- TASK PROMPT -
What follows is a listing; restate all of it word for word.

- PROVIDED MATERIAL -
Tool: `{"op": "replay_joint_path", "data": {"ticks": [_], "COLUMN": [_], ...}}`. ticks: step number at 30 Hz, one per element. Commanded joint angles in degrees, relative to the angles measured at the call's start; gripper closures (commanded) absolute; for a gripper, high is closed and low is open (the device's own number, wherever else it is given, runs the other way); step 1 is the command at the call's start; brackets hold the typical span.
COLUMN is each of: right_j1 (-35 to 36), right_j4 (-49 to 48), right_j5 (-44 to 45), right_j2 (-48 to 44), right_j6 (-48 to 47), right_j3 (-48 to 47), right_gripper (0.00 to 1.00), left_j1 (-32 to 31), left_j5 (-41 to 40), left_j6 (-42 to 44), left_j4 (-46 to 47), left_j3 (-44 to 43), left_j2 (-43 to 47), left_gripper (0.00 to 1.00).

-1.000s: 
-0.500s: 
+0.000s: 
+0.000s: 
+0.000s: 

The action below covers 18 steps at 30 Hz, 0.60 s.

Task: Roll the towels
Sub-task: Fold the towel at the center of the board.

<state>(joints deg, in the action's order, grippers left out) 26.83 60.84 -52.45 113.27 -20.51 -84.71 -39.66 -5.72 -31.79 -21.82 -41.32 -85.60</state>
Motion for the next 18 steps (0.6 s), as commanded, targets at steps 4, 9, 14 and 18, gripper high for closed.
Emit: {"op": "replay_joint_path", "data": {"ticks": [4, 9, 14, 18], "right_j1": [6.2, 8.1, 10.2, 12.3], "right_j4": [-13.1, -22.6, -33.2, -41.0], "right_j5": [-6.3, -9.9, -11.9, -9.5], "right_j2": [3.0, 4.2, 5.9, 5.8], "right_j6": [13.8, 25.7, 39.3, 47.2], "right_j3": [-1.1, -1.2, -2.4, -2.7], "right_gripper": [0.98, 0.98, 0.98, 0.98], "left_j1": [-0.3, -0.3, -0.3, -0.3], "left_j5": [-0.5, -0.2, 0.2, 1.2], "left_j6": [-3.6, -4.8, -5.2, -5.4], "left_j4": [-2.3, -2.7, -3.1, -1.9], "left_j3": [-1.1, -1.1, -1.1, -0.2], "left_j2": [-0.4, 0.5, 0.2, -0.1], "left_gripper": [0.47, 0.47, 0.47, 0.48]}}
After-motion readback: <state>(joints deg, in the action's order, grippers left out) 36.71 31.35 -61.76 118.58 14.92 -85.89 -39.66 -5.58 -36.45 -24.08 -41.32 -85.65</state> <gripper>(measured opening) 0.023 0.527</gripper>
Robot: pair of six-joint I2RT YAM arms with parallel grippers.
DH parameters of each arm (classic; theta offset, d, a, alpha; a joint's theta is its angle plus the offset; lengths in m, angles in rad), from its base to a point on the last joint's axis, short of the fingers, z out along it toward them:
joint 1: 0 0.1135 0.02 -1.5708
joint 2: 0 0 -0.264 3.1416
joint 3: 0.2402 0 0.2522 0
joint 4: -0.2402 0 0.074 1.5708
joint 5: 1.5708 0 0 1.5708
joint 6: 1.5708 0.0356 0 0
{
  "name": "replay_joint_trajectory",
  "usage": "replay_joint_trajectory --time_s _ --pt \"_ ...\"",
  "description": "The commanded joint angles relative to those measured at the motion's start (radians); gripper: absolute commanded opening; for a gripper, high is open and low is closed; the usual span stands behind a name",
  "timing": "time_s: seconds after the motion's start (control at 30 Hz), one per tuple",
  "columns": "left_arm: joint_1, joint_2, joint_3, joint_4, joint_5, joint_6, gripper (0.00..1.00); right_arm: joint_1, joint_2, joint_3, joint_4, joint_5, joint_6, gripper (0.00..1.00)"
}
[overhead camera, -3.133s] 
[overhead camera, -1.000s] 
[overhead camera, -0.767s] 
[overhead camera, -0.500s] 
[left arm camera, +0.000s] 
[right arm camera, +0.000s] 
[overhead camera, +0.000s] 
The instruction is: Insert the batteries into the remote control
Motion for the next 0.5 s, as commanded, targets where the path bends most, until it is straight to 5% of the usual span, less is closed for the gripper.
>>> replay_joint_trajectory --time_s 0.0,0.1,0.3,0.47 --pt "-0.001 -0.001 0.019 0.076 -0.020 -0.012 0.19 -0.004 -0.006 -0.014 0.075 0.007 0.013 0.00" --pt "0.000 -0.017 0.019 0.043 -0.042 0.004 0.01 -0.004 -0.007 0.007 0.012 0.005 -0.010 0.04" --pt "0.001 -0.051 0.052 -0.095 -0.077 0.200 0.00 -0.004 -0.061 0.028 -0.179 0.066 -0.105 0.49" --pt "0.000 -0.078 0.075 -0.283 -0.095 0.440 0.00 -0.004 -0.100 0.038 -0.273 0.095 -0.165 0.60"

- OUTPUT OF THE EXERCISE -
Tool: `{"op": "replay_joint_path", "data": {"ticks": [_], "COLUMN": [_], ...}}`. ticks: step number at 30 Hz, one per element. Commanded joint angles in degrees, relative to the angles measured at the call's start; gripper closures (commanded) absolute; for a gripper, high is closed and low is open (the device's own number, wherever else it is given, runs the other way); step 1 is the command at the call's start; brackets hold the typical span.
COLUMN is each of: right_j1 (-35 to 36), right_j4 (-49 to 48), right_j5 (-44 to 45), right_j2 (-48 to 44), right_j6 (-48 to 47), right_j3 (-48 to 47), right_gripper (0.00 to 1.00), left_j1 (-32 to 31), left_j5 (-41 to 40), left_j6 (-42 to 44), left_j4 (-46 to 47), left_j3 (-44 to 43), left_j2 (-43 to 47), left_gripper (0.00 to 1.00).

-1.000s: 
-0.500s: 
+0.000s: 
+0.000s: 
+0.000s: 

The action below covers 18 steps at 30 Hz, 0.60 s.

Task: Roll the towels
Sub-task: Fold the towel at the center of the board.

<state>(joints deg, in the action's order, grippers left out) 26.83 60.84 -52.45 113.27 -20.51 -84.71 -39.66 -5.72 -31.79 -21.82 -41.32 -85.60</state>
Motion for the next 18 steps (0.6 s), as commanded, targets at steps 4, 9, 14 and 18, gripper high for closed.
Emit: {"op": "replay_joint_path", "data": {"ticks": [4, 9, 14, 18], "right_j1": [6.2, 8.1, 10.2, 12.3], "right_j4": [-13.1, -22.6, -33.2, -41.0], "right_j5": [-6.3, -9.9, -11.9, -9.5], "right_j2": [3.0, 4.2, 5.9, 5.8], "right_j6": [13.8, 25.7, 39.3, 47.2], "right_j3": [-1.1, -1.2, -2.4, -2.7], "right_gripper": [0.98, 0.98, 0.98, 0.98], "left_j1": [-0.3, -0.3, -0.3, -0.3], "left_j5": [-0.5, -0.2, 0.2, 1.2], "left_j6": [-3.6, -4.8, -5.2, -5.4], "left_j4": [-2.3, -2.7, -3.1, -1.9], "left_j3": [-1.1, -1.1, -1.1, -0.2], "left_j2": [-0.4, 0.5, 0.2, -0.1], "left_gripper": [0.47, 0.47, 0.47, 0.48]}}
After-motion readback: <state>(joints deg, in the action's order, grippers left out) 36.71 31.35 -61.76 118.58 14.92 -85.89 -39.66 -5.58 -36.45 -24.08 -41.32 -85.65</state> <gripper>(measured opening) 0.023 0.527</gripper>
Robot: pair of six-joint I2RT YAM arms with parallel grippers.
DH parameters of each arm (classic; theta offset, d, a, alpha; a joint's theta is its angle plus the offset; lengths in m, angles in rad), from its base to a point on the last joint's axis, short of the fingers, z out along it toward them:
joint 1: 0 0.1135 0.02 -1.5708
joint 2: 0 0 -0.264 3.1416
joint 3: 0.2402 0 0.2522 0
joint 4: -0.2402 0 0.074 1.5708
joint 5: 1.5708 0 0 1.5708
joint 6: 1.5708 0.0356 0 0
{
  "name": "replay_joint_trajectory",
  "usage": "replay_joint_trajectory --time_s _ --pt \"_ ...\"",
  "description": "The commanded joint angles relative to those measured at the motion's start (radians); gripper: absolute commanded opening; for a gripper, high is open and low is closed; the usual span stands behind a name",
  "timing": "time_s: seconds after the motion's start (control at 30 Hz), one per tuple",
  "columns": "left_arm: joint_1, joint_2, joint_3, joint_4, joint_5, joint_6, gripper (0.00..1.00); right_arm: joint_1, joint_2, joint_3, joint_4, joint_5, joint_6, gripper (0.00..1.00)"
}
[overhead camera, -3.133s] 
[overhead camera, -1.000s] 
[overhead camera, -0.767s] 
[overhead camera, -0.500s] 
[left arm camera, +0.000s] 
[right arm camera, +0.000s] 
[overhead camera, +0.000s] 
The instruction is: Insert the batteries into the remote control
Motion for the next 0.5 s, as commanded, targets where the path bends most, until it is straight to 5% of the usual span, less is closed for the gripper.
>>> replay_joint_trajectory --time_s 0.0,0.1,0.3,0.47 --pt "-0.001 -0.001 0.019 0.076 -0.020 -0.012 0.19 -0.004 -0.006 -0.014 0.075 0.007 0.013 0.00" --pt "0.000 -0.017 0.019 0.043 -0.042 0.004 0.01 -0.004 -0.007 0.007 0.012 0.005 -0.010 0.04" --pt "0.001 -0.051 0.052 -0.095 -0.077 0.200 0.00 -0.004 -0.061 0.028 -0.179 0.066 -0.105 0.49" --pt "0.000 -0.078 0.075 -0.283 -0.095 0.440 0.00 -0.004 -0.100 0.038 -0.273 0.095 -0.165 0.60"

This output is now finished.